I think there's a band called "Living Things" that has an album that Big Bass Brian is mastering. I don't see anything about him working with Linkin Park. http://digitalproducer.digitalmedianet.com/articles/viewarticle.jsp?id=584159
...noooo pretty sure the other dude is still mastering. You know... the one that was confirmed to be mastering.
I think people unfamiliar with music production are getting confused. This is NOT a new mixer. Brian is mastering it. He mastered a bunch of LPs albums. The news isn't that "this guy is mastering it", it's the fact that they're on to the mastering stage means the mixing is all done.
Long story short: Mixing = working on individual tracks Mastering: working on the master track after mixing is completed.

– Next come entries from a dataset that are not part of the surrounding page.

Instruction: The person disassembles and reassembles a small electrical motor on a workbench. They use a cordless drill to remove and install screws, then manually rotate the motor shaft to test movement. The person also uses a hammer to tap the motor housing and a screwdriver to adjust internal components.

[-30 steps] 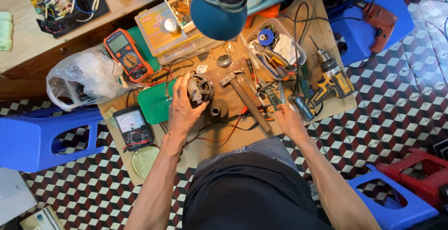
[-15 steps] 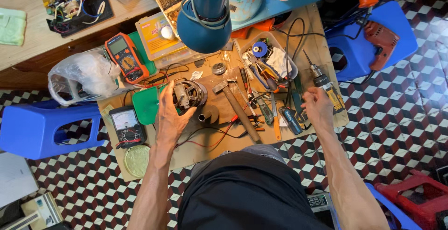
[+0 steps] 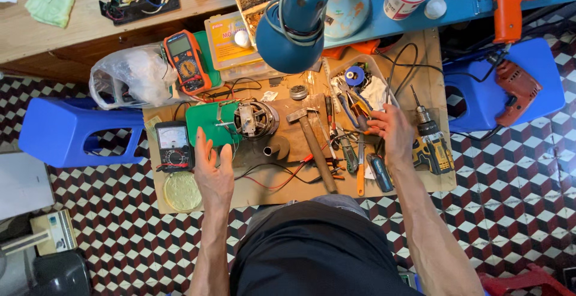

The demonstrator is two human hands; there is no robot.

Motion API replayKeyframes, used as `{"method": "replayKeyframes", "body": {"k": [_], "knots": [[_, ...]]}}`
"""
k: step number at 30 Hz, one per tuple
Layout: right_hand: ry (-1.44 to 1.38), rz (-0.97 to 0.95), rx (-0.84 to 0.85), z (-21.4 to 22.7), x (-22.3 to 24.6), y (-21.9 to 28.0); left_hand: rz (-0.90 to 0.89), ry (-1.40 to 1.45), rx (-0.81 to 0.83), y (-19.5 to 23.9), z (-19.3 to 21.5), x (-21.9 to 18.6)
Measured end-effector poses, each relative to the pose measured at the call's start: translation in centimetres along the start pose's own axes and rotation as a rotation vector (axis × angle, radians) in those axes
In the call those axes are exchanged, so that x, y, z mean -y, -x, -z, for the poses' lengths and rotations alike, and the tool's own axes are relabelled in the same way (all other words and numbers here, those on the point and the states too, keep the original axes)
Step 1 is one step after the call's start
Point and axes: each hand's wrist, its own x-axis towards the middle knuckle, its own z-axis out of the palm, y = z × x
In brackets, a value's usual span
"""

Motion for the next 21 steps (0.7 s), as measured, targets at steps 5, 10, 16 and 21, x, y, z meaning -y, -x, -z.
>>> {"method": "replayKeyframes", "body": {"k": [5,10,16,21], "knots": [[-0.2,-0.041,0.092,2.2,-1.3,-2.0,0.223,0.282,-0.113,2.0,0.7,3.8],[0.15,-0.036,0.169,0.2,-1.4,-1.1,0.433,0.177,-0.221,3.1,2.3,5.4],[0.454,0.079,0.41,-8.3,0.8,3.2,0.345,0.327,-0.212,1.0,1.9,6.0],[0.454,0.144,0.481,-16.0,6.9,7.6,0.265,0.098,-0.12,-3.6,1.4,6.0]]}}
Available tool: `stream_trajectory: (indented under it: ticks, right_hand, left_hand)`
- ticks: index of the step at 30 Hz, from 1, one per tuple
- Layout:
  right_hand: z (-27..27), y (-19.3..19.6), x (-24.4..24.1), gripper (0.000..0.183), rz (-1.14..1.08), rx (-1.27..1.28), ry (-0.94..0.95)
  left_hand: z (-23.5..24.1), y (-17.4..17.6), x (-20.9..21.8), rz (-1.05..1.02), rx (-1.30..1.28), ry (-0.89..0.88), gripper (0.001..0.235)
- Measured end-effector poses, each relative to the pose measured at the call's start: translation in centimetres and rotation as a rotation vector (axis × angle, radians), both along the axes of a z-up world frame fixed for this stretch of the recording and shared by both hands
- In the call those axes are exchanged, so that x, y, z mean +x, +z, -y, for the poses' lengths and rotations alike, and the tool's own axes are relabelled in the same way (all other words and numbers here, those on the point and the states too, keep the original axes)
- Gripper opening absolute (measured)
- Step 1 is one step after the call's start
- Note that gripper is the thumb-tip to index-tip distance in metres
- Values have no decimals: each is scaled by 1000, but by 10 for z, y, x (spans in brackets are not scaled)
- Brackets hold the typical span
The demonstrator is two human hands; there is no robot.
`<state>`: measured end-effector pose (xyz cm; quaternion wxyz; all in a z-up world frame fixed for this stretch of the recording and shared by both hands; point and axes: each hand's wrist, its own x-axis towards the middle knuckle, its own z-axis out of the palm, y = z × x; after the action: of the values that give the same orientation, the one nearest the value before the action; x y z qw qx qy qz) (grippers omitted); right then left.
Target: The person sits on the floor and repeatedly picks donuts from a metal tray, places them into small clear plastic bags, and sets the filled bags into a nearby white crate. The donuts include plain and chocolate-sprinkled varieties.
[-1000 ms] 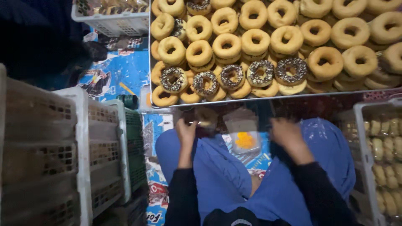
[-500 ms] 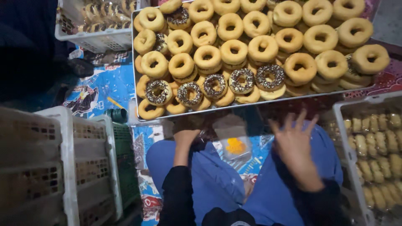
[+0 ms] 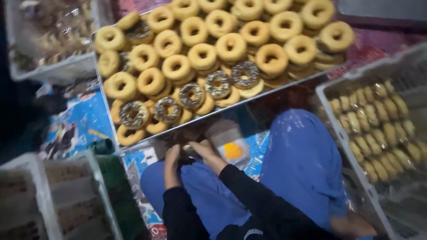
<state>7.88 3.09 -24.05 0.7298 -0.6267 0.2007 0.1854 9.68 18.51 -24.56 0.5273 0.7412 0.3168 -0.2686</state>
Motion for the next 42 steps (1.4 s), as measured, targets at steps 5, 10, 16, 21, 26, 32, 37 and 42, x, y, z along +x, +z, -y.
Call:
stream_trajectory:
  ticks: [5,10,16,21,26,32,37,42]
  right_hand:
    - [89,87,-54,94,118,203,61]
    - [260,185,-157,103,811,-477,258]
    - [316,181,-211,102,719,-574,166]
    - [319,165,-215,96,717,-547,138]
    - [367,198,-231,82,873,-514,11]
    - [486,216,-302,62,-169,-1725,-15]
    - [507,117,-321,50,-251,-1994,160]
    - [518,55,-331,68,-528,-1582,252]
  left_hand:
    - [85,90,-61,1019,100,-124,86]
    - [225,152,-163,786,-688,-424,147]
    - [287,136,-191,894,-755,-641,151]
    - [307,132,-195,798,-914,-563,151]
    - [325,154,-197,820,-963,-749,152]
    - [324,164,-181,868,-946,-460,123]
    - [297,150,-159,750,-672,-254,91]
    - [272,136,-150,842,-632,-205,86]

I don't know a whole lot about music production, but if the video on Mike's twitter is showing all the people that BBB (Big Bass Brian not Big Bad Brad) has worked with, then I'm sure he's good at whatever he does.
Is there a reason you feel the need to overreact every time you find out the name of a new person who is helping work on this album? You flipped a shit because you thought Justin Bieber's evil mind control powers had turned the mixer into a blood-sucking leech that will suck the art out of any and all music he touches, and now you find out who's mastering the album and your response is "phew"? No offense but you need to get it through your head that the people mixing and mastering this album do not change the integrity of the music. Manny doesn't make the music sellout garbage, and Brian doesn't make it true art.
More specifically... Mixing: Adjusting the individual multitrack volume levels within each song, along with adding any post-production effects that are necessary, as well as figuring out the track sequencing and any necessary transitions between songs. Most fade-in/fade-out effects are done during mixing as well. Mastering: Adjusting the volume levels of the fully mixed songs so the overall volume of the entire album is consistent, and then figuring out how "loud" to make the final product. Personally, I'm not a big fan of Big Bass's work, as he tends to over-master and make songs clip (evidence of this is most apparent when A/B'ing the Road to Revolution CD tracks with the audio from the original Milton Keynes DSP from '08). Definitely a guilty party as far as the whole "loudness war" goes.